Braudeh was one of the few arrested by Israeli authorities.

Human-rights organizations have long decried the discriminatory double standards employed by Israel while dealing with Jews on the one hand and Muslims and Christians on the other. Israeli violence is dealt with kids’ gloves by the authorities, who physically restrain perpetrators or, in some cases, use tear gas or batons. Meanwhile, Palestinian protesters – even those demonstrating peacefully – face live ammunition, rubber-coated bullets, stun grenades and armored bulldozers, among other methods.

Also Thursday, Israel adamantly rejected accusations by the UN monitor of human rights in the Palestinian territories that the Jewish state is committing a “crime against humanity.”

UN expert on human rights Richard Falk had discredited himself by the accusations, which were related to Israel’s nearly 18-month blockade of the Hamas-ruled Gaza Strip, the Israeli Foreign Ministry said.

“The credibility of this expert has suffered a major blow with this announcement, which consists more of anti-Israel propaganda than truth,” spokesman Yigal Palmor told AFP.

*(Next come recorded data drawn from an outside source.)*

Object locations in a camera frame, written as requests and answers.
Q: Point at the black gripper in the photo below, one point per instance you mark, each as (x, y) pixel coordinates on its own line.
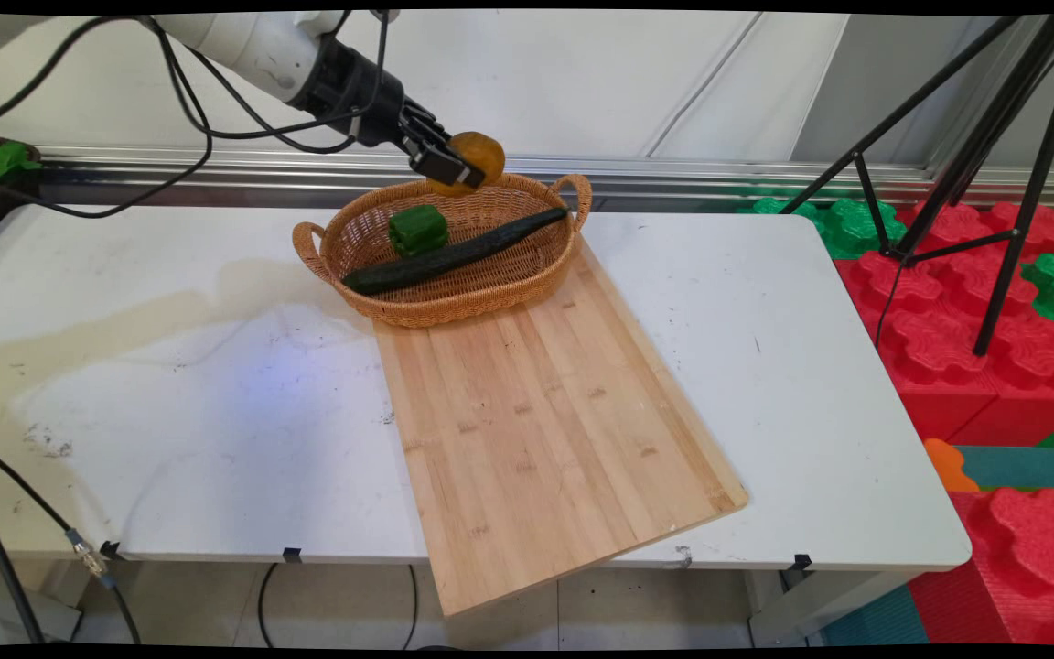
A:
(358, 96)

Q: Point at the yellow-brown toy potato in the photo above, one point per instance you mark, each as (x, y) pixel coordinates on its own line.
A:
(488, 154)

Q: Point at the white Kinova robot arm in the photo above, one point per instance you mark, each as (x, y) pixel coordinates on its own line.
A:
(243, 41)

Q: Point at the green toy bell pepper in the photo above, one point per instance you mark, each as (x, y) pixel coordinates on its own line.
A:
(418, 229)

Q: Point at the dark green toy cucumber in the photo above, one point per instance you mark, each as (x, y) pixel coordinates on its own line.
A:
(454, 256)

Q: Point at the bamboo cutting board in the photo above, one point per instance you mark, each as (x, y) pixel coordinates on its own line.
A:
(536, 458)

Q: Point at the green toy vegetable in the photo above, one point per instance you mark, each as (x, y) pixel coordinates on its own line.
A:
(10, 160)

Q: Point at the dark wicker toy bin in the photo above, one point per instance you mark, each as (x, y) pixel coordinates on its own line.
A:
(5, 206)

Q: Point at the black table edge clip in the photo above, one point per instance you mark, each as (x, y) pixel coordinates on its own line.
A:
(797, 567)
(292, 555)
(111, 550)

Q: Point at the large red foam block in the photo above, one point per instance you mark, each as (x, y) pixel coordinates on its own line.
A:
(939, 348)

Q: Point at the orange foam piece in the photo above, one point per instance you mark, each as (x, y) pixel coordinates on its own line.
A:
(948, 465)

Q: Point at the teal foam mat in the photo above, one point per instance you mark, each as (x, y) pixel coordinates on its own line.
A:
(1030, 467)

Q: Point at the aluminium wall rail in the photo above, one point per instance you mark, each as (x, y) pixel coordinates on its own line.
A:
(673, 174)

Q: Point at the black camera tripod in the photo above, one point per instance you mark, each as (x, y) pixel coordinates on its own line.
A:
(1003, 137)

Israel began a crippling blockade of the Gaza Strip, where roughly half of its 1.5 million residents depend on international aid for survival, after Hamas won legislative elections deemed fair and democratic by international observers in 2006. Following the Islamists ousting of Fatah from the territory in what many have described as a pre-empting by Hamas of an impending US-backed Fatah offensive aimed at clearing Gaza of their rivals, Israel further tightened the noose.

Various UN and EU officials, along with scores of humanitarian and human-rights workers, have described the siege as “collective punishment of a civilian population,” an act illegal under international law that the Fourth Geneva Convention defines as a war crime.

According to the terms of an Egyptian mediated cease-fire in June, Israel was to lift the blockade if Hamas reigned in militants retaliating for Israeli attacks. However, while Hamas virtually halted rocket fire emanating from Gaza, the Jewish state did not honor its commitment.

However, the truce was honored by Hamas until Israel invaded the territory on November 4 with troops and tanks in an offensive that killed seven Palestinians. The shattering of the agreement by Israel prompted Gazan fighters to resume attacks on the Jewish state.

Israel has used the return of violence to completely seal off the enclave, including from international humanitarian aid, except for a handful of exceptions. UN officials have dismissed as a pretext the Israeli reasoning that rocket fire forces the crossings to be closed, noting that in past times of far worse violence, humanitarian aid was always allowed in.

Falk had earlier called on the UN to make an “urgent effort” to “protect a civilian population being collectively punished by policies that amount to a crime against humanity.”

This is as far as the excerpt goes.